When my older son was born a very wise friend said, "welcome to a lifetime of letting go." My son is in college now and I'm still learning that lesson. — RTM
I couldn't live without my glider/rocker! The put-the-baby-down and leave-em paraphernalia wound up unused and ultimately unneeded — as putting my son in a swing/playpen/bassinet etc. only resulted in his crying. My rocker was my lifesaver, where I spent many many hours sitting and nursing a high-need baby. — Lisa D.
Children need a mom to be firm but gentle...like velvet over a wall. — Jennifer M.
Keep a journal of your baby. They will find it fascinating when they get older, and you will have a reminder of all of the little things that mean so much. And as your kids grow up, the first words, the strange things they say, and the interesting takes on life that only someone with new eyes can experience, will be a constant source of amusement and amazement. If you have a memory like mine, you will be so glad that you did. — Barbara
Sing and talk, make everything from baths to getting ready fun because then you and your little one will enjoy it more. — Nadine B.
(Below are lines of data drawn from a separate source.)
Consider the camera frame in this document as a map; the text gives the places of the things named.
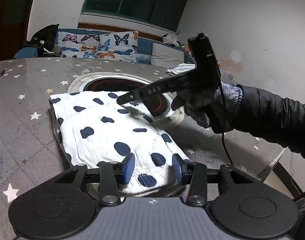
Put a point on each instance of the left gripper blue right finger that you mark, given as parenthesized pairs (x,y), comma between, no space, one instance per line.
(195,176)

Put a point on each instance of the white grey pillow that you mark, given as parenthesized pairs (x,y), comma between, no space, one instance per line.
(163,56)

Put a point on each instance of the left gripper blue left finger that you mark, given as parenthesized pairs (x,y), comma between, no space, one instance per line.
(112,175)

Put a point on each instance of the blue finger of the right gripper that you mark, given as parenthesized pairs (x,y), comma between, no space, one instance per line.
(178,84)

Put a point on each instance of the right hand knitted glove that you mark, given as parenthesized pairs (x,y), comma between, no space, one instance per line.
(212,108)

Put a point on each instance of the black bag on sofa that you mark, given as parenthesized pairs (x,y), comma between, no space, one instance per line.
(44,42)

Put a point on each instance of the right forearm black jacket sleeve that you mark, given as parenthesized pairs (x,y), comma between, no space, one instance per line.
(272,118)

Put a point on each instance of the folded blue striped cloth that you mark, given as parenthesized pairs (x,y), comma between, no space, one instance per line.
(181,68)

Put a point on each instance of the butterfly print cushion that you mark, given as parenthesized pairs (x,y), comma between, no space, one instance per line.
(122,46)

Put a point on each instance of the white navy polka dot garment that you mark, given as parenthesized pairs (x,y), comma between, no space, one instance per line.
(93,129)

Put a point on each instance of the white black plush toy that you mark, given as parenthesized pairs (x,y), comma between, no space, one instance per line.
(172,41)

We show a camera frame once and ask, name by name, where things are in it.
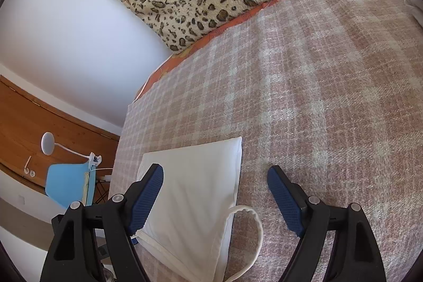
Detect white charging cable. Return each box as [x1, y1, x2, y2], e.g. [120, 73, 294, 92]
[89, 165, 115, 182]

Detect white desk lamp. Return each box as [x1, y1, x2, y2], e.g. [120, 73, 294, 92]
[40, 132, 103, 166]

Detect orange floral bed sheet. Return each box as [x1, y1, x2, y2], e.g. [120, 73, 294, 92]
[133, 0, 406, 101]

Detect folded white garment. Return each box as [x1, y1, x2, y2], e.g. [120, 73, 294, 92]
[404, 0, 423, 26]

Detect light blue chair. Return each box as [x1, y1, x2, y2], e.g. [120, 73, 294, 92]
[45, 162, 93, 208]

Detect white camisole top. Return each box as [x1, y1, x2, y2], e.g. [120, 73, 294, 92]
[136, 137, 264, 281]

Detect pink plaid blanket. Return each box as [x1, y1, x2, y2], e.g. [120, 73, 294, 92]
[110, 0, 422, 281]

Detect wooden wardrobe door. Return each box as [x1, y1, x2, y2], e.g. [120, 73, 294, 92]
[0, 77, 120, 194]

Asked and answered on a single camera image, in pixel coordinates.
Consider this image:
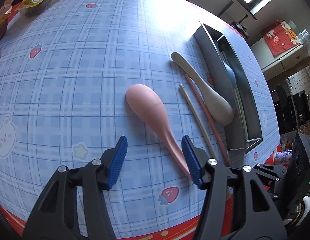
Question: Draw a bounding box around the pink spoon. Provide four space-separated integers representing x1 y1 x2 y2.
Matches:
126 84 191 178

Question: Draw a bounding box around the pink chopstick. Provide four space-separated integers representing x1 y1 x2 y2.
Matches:
185 74 231 166

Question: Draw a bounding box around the green chopstick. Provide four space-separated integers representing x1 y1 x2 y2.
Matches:
220 51 248 141

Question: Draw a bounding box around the beige spoon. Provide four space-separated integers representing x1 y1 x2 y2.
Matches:
171 51 234 126

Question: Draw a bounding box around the dark blue spoon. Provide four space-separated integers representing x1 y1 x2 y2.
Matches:
224 63 236 87

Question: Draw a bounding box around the steel utensil tray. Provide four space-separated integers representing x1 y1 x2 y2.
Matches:
194 23 262 153

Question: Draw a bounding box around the blue plaid tablecloth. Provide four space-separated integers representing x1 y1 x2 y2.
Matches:
0 0 280 239

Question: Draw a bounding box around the white refrigerator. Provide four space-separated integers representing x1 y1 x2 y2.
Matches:
249 19 310 81

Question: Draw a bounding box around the red cloth on refrigerator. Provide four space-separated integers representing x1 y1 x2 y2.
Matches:
262 20 301 56
Don't wish your baby's babyhood away...(ie: I can't wait til she walks, talks, etc). Enjoy his infancy now, because he won't be an infant forever. I actually cried when my daughter got her first tooth-because I just loved those big toothless grins that young babies have. — Wendy K.
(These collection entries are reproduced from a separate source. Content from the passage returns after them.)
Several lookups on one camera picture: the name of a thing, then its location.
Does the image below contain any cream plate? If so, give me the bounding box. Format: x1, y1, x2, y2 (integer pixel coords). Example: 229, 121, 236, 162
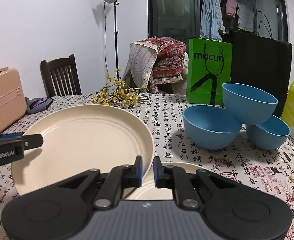
123, 162, 209, 200
11, 105, 155, 195

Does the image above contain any blue bowl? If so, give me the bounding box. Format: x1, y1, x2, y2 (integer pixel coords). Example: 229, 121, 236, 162
183, 105, 242, 150
246, 115, 291, 150
222, 82, 278, 125

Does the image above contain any blue bowl top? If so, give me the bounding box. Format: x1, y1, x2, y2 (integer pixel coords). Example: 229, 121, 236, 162
222, 82, 278, 125

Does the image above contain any pink small suitcase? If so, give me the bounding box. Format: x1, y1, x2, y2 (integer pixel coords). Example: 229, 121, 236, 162
0, 67, 27, 132

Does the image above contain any grey purple cloth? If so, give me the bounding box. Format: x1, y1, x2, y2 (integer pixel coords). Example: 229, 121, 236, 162
25, 97, 54, 114

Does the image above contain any yellow flower branch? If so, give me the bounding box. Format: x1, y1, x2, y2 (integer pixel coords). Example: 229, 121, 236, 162
91, 72, 148, 109

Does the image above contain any dark wooden chair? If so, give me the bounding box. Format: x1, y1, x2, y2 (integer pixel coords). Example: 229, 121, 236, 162
40, 54, 82, 97

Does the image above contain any patterned blanket on chair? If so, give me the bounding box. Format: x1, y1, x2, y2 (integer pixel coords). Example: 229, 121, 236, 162
122, 36, 188, 95

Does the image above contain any green paper bag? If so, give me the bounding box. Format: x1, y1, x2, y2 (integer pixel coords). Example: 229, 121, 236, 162
186, 38, 233, 105

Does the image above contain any black paper bag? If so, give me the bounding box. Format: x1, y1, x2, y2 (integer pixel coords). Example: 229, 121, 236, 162
222, 23, 292, 117

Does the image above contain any hanging light blue shirt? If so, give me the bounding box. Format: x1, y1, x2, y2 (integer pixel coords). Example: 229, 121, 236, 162
200, 0, 226, 42

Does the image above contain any dark framed glass door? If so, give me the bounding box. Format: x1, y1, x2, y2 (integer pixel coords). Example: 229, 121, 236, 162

At baby showers, I always give the mom & dad-to-be a big, big, BIG bottle of Tylenol. Seriously. It's really hard to be patient and understanding when your head is throbbing from the lack of sleep and extra stress of that very precious bundle. — Christi
The best advice anyone gave me was a very elderly lady who told me I could never, ever spoil my baby with too much love! I had been getting so many do's and don't's from family and friends that I became overwhelmed. I was talking with a very elderly family member and told her that I no longer knew what was right for my child, that all I wanted to do was hold her and love her, but folks were telling me that was wrong and I'd spoil her. This beautiful woman smiled and said, "My dear, know this, if you never know anything else again. Hold your baby, sing to your baby, go where your heart leads you with your baby, but above all, know that you can never, ever spoil a baby with too much love. You can spoil her with neglect, or with lack of discipline, but never with love!" — Cathy L.